Task brief: Look through the records and copy each line that has "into" in it.
<<<<
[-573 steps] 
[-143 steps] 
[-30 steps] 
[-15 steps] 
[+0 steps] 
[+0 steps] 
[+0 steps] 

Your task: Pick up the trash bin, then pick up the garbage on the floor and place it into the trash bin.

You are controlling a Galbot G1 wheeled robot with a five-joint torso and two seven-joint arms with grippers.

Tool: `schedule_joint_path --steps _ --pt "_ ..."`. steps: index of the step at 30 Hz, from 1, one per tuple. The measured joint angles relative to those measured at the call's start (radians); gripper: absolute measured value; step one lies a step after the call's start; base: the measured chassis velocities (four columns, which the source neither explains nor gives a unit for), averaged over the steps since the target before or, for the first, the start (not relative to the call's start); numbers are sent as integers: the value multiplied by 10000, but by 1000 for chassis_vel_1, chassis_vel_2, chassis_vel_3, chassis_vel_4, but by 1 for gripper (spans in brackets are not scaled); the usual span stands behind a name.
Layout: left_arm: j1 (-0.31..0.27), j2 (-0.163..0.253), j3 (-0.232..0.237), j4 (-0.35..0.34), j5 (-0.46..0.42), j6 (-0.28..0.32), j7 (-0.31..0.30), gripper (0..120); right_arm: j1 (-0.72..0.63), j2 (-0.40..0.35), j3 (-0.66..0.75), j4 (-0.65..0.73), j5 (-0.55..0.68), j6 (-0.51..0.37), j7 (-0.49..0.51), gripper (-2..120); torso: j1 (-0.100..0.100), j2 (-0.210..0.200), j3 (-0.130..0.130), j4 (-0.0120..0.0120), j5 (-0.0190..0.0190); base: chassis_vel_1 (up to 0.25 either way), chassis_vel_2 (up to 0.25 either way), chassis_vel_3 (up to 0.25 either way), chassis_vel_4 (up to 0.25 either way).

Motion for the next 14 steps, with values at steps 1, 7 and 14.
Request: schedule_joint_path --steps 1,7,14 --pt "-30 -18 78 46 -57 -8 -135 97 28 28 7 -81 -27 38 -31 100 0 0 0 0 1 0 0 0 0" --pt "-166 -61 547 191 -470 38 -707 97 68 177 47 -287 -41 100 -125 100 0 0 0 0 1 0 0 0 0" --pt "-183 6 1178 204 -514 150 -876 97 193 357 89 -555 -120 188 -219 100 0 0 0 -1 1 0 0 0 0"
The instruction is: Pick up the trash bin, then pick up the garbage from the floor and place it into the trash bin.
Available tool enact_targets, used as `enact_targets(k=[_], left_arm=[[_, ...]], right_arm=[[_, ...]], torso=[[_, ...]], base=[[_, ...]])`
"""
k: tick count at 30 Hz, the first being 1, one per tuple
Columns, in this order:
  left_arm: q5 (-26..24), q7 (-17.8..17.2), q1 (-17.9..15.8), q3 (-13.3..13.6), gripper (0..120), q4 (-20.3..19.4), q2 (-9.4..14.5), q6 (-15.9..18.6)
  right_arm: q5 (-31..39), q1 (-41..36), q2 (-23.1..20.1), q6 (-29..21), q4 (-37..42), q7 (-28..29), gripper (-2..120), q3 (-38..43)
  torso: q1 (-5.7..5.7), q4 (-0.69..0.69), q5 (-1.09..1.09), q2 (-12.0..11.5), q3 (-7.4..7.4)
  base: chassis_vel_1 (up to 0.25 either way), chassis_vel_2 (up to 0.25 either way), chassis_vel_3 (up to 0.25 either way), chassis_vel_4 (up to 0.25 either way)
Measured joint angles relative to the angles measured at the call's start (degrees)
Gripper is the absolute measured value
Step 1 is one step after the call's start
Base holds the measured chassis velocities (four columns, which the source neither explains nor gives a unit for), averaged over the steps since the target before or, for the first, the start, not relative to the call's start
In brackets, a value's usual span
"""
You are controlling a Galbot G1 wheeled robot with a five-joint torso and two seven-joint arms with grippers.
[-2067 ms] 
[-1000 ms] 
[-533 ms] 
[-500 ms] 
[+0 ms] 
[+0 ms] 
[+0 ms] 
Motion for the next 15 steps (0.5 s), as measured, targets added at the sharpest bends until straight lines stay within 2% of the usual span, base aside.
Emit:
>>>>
Problem solution:
Your task: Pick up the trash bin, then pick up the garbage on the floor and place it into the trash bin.
The instruction is: Pick up the trash bin, then pick up the garbage from the floor and place it into the trash bin.

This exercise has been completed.